## TASK INSTRUCTIONS
Start at the line in the entries below that contains "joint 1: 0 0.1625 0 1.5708", stop at the line that contains "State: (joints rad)", and output exactly the lines in that span, both ends included.

──────────────────────────────

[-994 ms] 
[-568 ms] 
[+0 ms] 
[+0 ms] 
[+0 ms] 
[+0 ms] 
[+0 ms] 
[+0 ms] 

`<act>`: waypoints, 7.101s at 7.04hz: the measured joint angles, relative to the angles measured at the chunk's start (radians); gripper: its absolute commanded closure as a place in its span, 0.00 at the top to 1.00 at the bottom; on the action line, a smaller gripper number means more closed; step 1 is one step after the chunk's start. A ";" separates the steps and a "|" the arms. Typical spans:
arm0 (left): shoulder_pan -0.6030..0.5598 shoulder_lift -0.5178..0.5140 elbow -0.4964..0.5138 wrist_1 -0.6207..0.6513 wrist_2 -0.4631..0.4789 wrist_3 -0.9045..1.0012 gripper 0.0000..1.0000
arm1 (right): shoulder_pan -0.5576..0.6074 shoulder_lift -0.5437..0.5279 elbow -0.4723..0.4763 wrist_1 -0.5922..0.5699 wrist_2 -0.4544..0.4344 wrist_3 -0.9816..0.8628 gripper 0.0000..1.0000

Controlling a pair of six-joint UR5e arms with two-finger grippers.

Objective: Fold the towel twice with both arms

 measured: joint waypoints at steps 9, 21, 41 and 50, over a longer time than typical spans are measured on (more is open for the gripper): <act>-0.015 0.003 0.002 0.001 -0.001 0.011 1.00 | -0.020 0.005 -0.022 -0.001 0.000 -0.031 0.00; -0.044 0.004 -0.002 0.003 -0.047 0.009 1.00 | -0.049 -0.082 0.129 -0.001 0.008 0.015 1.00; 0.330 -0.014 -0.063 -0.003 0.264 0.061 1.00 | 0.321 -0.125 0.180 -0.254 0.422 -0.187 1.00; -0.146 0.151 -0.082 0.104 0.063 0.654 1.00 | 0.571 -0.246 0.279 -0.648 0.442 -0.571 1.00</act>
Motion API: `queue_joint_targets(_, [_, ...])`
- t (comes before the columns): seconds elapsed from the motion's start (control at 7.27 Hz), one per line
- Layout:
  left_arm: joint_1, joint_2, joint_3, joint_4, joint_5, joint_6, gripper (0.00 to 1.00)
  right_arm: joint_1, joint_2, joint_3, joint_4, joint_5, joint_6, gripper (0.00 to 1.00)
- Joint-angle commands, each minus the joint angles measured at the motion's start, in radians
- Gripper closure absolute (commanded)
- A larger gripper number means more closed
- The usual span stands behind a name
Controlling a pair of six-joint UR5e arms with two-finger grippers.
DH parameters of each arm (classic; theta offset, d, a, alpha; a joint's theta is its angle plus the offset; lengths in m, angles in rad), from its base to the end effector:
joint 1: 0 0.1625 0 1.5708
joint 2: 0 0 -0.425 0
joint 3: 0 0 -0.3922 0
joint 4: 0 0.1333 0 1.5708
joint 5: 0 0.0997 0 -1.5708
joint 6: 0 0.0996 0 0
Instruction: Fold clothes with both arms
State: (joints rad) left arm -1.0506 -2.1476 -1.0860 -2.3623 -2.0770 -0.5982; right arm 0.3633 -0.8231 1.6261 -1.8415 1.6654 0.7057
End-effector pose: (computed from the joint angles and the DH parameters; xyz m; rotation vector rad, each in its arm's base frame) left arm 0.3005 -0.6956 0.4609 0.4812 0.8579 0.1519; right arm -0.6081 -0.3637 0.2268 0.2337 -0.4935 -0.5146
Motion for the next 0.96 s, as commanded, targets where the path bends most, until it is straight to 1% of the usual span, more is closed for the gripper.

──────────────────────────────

## ANSWER SPACE
joint 1: 0 0.1625 0 1.5708
joint 2: 0 0 -0.425 0
joint 3: 0 0 -0.3922 0
joint 4: 0 0.1333 0 1.5708
joint 5: 0 0.0997 0 -1.5708
joint 6: 0 0.0996 0 0
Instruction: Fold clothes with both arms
State: (joints rad) left arm -1.0506 -2.1476 -1.0860 -2.3623 -2.0770 -0.5982; right arm 0.3633 -0.8231 1.6261 -1.8415 1.6654 0.7057

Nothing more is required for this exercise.